Turbocapitalismo contro lavori artigianali accurati; fast food contro slow food; skyrunning contro escursioni che permettono di apprezzare la montagna. All’apparenza non c’è partita. Soprattutto se non si conosce l’impegno e la grande professionalità dell’artigiano, la passione e la cura maniacale di chi offre cibo di qualità, la fatica di chi cammina per 7/8 ore in alta quota. Però, a Torino, in una città che da anni è estremamente poco dinamica, la nuova parola d’ordine del politicamente corretto è: rallentare!
Ad ogni costo, partendo dai trasporti. Certo, rispetto ai 20 km orari imposti dal disastroso assessore al traffico pentapoltronato (e senza patente), siamo ad una autentica botta di vita: potremo arrivare ai 30 km orari nel controviale. Oddio, potremmo più che potremo. Perché le biciclette ed i monopattini avranno sempre la precedenza. E se il ciclista o il monopattinista marciano a 15 km orari, l’automobilista deve accodarsi ed attendere pazientemente. D’altronde succede anche in montagna, quando chi è in auto si imbatte nell’inarpa o nella desarpa. Però le vacche salgono e scendono una sola volta all’anno. In città i ciclisti e monopattinisti sono più frequenti.
Dunque la città dovrà mettersi al passo. “Cor nen, va pian”, il brano di Gipo Farassino potrà diventare l’inno torinese. Altro che “Montagne del me Piemont”, a 30 all’ora in montagna non si va. Probabilmente in giunta non avevano ben presente le origini della definizione di bogianen per i piemontesi..

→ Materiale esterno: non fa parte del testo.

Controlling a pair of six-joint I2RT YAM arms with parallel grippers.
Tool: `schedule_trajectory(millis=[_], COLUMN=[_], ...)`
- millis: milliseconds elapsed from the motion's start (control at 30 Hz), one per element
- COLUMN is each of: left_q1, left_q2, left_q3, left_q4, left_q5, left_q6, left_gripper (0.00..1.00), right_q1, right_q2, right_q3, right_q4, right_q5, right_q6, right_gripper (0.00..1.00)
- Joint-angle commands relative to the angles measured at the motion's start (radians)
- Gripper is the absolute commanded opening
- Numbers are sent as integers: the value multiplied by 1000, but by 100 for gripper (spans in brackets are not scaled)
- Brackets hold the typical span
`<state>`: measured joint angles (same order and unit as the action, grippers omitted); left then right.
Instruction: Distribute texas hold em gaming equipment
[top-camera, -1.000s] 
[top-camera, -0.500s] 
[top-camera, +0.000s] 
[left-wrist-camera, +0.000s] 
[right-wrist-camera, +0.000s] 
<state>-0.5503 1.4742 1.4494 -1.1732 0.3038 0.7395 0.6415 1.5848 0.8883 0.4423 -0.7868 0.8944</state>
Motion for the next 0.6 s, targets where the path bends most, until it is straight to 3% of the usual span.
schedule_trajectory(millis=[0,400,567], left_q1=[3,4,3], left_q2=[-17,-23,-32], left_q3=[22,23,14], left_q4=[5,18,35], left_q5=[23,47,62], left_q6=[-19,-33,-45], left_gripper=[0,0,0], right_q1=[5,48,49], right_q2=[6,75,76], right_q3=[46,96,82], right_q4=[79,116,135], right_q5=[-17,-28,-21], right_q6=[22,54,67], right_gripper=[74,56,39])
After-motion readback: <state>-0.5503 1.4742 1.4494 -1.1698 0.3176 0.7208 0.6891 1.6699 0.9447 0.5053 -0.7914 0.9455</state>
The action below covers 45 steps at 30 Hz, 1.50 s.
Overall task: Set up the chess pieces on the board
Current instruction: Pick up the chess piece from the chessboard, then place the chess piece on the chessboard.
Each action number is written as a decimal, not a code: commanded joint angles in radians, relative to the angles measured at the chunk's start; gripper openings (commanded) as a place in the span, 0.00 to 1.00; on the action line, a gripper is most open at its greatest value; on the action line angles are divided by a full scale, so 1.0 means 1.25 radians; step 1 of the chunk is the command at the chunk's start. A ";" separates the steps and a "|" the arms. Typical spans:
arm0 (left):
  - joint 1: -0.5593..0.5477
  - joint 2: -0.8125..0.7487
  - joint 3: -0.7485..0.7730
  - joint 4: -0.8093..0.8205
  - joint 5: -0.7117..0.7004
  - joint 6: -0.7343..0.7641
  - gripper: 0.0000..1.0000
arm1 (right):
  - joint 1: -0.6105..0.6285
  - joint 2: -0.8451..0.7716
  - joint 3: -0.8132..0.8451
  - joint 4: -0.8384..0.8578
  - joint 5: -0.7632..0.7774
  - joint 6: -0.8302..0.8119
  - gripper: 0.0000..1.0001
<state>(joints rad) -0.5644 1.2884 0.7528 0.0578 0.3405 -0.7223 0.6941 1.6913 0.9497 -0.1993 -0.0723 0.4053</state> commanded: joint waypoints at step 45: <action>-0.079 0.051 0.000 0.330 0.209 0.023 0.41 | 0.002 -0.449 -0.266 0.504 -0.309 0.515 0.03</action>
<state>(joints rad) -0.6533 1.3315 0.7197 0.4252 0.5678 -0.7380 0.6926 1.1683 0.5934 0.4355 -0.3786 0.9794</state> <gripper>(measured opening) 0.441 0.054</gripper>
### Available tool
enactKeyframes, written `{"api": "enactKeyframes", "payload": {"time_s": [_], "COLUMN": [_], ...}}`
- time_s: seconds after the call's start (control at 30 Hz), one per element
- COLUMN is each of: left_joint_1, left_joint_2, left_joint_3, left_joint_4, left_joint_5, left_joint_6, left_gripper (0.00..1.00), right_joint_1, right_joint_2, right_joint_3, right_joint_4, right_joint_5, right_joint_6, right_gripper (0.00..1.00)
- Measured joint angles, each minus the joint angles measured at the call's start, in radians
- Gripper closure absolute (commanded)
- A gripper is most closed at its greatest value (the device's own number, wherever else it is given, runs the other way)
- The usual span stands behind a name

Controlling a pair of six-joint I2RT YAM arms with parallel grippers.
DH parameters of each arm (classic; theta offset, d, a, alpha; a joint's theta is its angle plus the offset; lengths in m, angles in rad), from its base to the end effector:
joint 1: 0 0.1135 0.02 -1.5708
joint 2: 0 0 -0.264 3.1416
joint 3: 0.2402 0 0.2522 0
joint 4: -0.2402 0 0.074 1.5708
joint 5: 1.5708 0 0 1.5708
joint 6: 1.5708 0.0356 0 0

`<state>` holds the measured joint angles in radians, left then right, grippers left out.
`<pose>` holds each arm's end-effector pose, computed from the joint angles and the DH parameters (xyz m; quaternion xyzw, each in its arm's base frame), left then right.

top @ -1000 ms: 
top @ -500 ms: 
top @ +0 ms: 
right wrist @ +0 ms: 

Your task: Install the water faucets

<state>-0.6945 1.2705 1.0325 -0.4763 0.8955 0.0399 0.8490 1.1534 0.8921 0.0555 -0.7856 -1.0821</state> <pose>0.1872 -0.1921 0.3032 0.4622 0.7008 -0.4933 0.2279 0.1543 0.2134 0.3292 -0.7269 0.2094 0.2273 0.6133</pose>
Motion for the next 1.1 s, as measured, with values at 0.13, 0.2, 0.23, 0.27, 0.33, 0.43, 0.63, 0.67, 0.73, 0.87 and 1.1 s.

Scelte legittime, ovviamente. L’assessore è stato eletto e governa. Se ama la decrescita infelice ed ha ottenuto i voti, ha ragione. Però sarebbe finalmente il caso di smetterla con la scemenza politicamente corretta del “tuteliamo i più deboli”. Perché il ragazzo ventenne che rallenta il traffico sul monopattino non è un soggetto più debole della anziana signora che cerca di rientrare a casa, in auto, dopo aver fatto la spesa della settimana in un discount lontano dalla propria abitazione. La giovane ciclista che pedala lentamente chiacchierando con le amiche non è un soggetto più fragile e da tutelare rispetto al lavoratore che ha finito il turno e vorrebbe riposarsi.
C’è ancora qualcuno, a Torino, che ha fretta perché ha qualcosa da fare. E il “qualcosa” non è solo la partita a calcetto, la passeggiata al parco con il cane, la cena con le colleghe. Ci si muove ancora per lavoro, per andare dal medico, per trasportare bagagli ingombranti e non si ha tempo per lunghe attese alle fermate del tram. E allora, prima di tutelare “chi va piano, va sano e va lontano”, sarebbe il caso di far funzionare decentemente il trasporto pubblico. Ma è certo più semplice limitarsi a piazzare i cartelli con nuovi limiti di velocità.